A idéia de um mundo utópico, com mecanismos práticos de uma política de paz perpétua é o eixo estruturante de todo o paradigma do idealismo. Nesse sentido, o texto é uma abertura para que o estudante de Relações Internacionais reflita sobre o que pensadores como Platão, pensadores católicos medievais, Thomas More, Ábade de Saint Pierre, Immanuel Kant, Kissinger, e o ex-Presidente dos EUA W. Wilson, acerca do realismo e saia pesquisando por aí com um pouco mais de esclarecimento sobre o que cada um colaborou para o paradigma idealista. No meio dessa bagunça de referências, surge um debate interessante, porém que é fruto de uma fantástica fuga de texto: os motivos que levaram a Liga das Nações fracassarem e o paradigma do realismo político se tornar hegemônico ao longo de quase todo o século XX. Mas como se trata de uma fantástica fuga de texto, o debate é apenas iniciado, e sendo respondido tão somente no texto 3. de Gilmar Bedin.

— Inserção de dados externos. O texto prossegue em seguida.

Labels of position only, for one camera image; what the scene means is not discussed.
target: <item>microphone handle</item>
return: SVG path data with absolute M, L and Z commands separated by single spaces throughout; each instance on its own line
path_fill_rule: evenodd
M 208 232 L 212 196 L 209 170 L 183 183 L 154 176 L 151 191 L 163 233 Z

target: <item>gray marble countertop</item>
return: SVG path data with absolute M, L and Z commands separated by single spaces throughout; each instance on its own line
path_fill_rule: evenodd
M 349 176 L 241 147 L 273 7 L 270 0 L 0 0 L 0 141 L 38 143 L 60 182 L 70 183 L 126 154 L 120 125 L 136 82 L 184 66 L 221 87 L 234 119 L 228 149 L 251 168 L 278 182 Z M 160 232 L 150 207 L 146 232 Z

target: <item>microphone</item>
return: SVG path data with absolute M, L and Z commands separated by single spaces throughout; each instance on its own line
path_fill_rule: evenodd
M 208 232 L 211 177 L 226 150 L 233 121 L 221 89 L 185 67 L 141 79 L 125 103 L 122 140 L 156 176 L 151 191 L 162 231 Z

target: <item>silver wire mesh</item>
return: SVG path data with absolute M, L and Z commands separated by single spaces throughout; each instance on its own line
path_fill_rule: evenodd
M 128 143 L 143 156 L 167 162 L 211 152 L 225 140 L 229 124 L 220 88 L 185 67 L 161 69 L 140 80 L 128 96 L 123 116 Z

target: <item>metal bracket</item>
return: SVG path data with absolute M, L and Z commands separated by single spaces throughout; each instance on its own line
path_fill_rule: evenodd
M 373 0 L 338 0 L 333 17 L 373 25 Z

Texto 3. O realismo político e as relações internacionais.


Consideravelmente melhor escrito que o Texto 2., o professor Gilmar Bedin irá abordar, com certa exaustão didático-pedagógica, sobre o paradigma do realismo nas relações internacionais. É tão ilustrativo que a sua introdução poderia tranquilamente substituir mais da metade do texto de Miyamoto. Um ótimo texto para quem está completamente sem noção alguma do que se trata cada paradigma das relações internacionais. Quando o autor dedica-se ao realismo político então, consegue ser até um pouco cansativo tamanha a riquesa de detalhes que o autor acaba deixando escapar (afinal, ele não se propõe ser exaustivo, que considero apenas modéstia acadêmica dizer isso, pois ele acaba sendo exaustivo).

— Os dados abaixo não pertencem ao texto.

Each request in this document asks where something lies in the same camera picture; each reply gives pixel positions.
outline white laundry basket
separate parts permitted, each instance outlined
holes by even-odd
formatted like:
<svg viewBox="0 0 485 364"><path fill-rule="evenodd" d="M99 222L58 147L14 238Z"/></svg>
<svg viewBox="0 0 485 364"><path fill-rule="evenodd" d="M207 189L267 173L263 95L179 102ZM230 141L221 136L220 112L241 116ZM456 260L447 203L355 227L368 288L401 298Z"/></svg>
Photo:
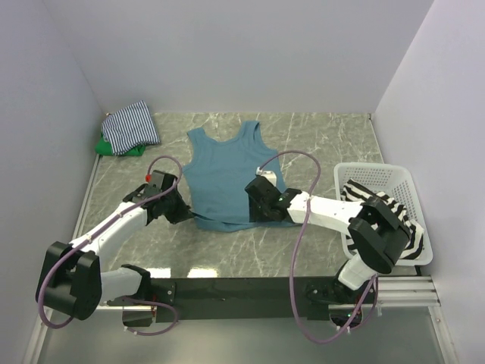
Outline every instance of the white laundry basket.
<svg viewBox="0 0 485 364"><path fill-rule="evenodd" d="M333 174L337 199L341 199L343 185L352 178L375 193L383 191L395 198L406 206L409 218L413 218L423 227L423 251L419 257L413 260L400 259L396 265L426 265L431 262L433 250L431 250L430 237L427 234L415 184L406 168L379 163L351 162L339 163L335 166ZM352 258L353 254L347 248L345 234L342 234L342 246L347 258Z"/></svg>

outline striped shirt
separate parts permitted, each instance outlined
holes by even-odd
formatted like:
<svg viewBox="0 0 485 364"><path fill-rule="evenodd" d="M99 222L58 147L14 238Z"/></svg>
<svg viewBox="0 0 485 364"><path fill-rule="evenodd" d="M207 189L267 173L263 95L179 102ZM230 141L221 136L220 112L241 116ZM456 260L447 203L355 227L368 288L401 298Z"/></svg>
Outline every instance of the striped shirt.
<svg viewBox="0 0 485 364"><path fill-rule="evenodd" d="M122 155L136 146L160 144L149 108L143 100L107 116L101 128L114 155Z"/></svg>

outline marble floor
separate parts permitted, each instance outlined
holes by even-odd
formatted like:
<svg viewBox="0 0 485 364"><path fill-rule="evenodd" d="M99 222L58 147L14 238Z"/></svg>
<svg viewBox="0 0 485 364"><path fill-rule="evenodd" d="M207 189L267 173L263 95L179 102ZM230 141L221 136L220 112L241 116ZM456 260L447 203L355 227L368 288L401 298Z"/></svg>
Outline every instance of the marble floor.
<svg viewBox="0 0 485 364"><path fill-rule="evenodd" d="M261 122L261 135L273 149L300 149L321 163L322 175L314 194L335 198L333 167L340 162L382 162L367 115L311 113L163 113L153 116L162 144L147 147L142 157L102 157L85 211L82 232L111 214L124 196L144 182L149 163L172 155L183 165L192 158L186 132L204 127L216 140L234 137L242 121ZM306 190L314 177L313 162L302 155L280 157L288 187ZM157 169L176 174L170 161ZM190 204L182 179L179 191ZM172 225L163 218L134 234L102 269L130 263L150 268L159 277L287 276L299 227L257 227L236 233L201 231L193 220ZM346 261L340 234L308 226L297 261L297 275L334 275ZM396 267L395 275L415 275L412 267Z"/></svg>

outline white wall
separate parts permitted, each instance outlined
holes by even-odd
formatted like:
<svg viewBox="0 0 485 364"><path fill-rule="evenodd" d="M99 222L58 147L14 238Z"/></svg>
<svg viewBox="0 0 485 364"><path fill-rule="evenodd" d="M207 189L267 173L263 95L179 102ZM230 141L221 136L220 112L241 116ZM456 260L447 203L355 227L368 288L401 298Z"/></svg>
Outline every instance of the white wall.
<svg viewBox="0 0 485 364"><path fill-rule="evenodd" d="M0 362L21 362L45 249L69 241L102 113L37 0L0 11Z"/></svg>
<svg viewBox="0 0 485 364"><path fill-rule="evenodd" d="M44 0L106 111L375 111L432 0Z"/></svg>
<svg viewBox="0 0 485 364"><path fill-rule="evenodd" d="M430 272L462 363L485 359L485 2L435 0L375 115L386 162L410 169Z"/></svg>

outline teal tank top
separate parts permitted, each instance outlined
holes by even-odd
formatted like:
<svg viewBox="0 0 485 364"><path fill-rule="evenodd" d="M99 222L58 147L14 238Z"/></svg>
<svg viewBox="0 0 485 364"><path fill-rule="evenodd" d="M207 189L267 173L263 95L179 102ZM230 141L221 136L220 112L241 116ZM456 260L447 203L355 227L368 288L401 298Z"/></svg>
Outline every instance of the teal tank top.
<svg viewBox="0 0 485 364"><path fill-rule="evenodd" d="M256 226L288 226L283 222L249 222L249 200L244 187L255 178L256 168L277 154L263 143L259 121L244 121L239 133L218 142L203 128L187 133L193 145L192 161L183 167L192 196L192 210L198 228L238 231ZM277 188L286 187L280 162L274 159L264 169L277 176Z"/></svg>

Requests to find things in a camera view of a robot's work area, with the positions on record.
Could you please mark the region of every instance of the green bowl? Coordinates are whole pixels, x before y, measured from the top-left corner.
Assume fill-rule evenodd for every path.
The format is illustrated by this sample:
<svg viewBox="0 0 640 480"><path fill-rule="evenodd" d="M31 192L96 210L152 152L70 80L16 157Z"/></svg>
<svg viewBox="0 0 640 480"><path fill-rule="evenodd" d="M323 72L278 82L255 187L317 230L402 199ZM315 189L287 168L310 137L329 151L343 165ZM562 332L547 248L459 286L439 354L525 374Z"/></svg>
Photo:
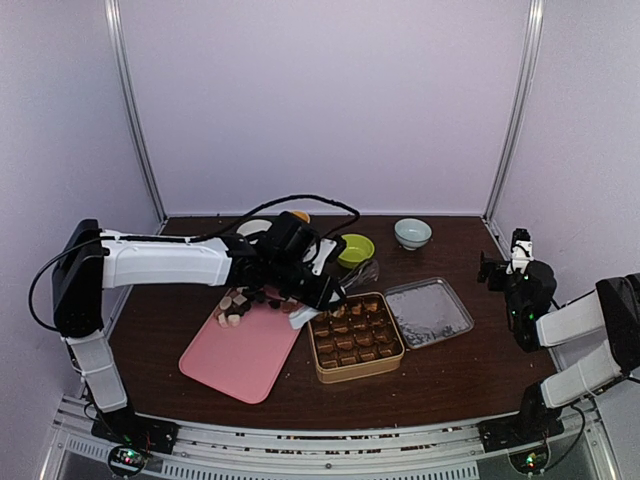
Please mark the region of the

Sugiro que os acadêmicos, à excesão daqueles que não estudaram absolutamente nada sobre Maquiavel e Hobbes, pulem sem peso na consciência as partes que abordam sobre a biografia e a bibliografia de cada pensador abordado, e partam direto para os parágrafos finais de cada um desses onde reside a contribuição desses, de fato, para as relações internacionais. Aliás, podem pular, mesmo os que não possuem maiores conhecimentos também, pois ele não acrescenta nada de novo, e também por ser a única parte do artigo que ele escorrega em algumas generalizações que a própria academia costuma arrepiar-se quando um estudante o faz, imagine um professor de gabarito como Bedin.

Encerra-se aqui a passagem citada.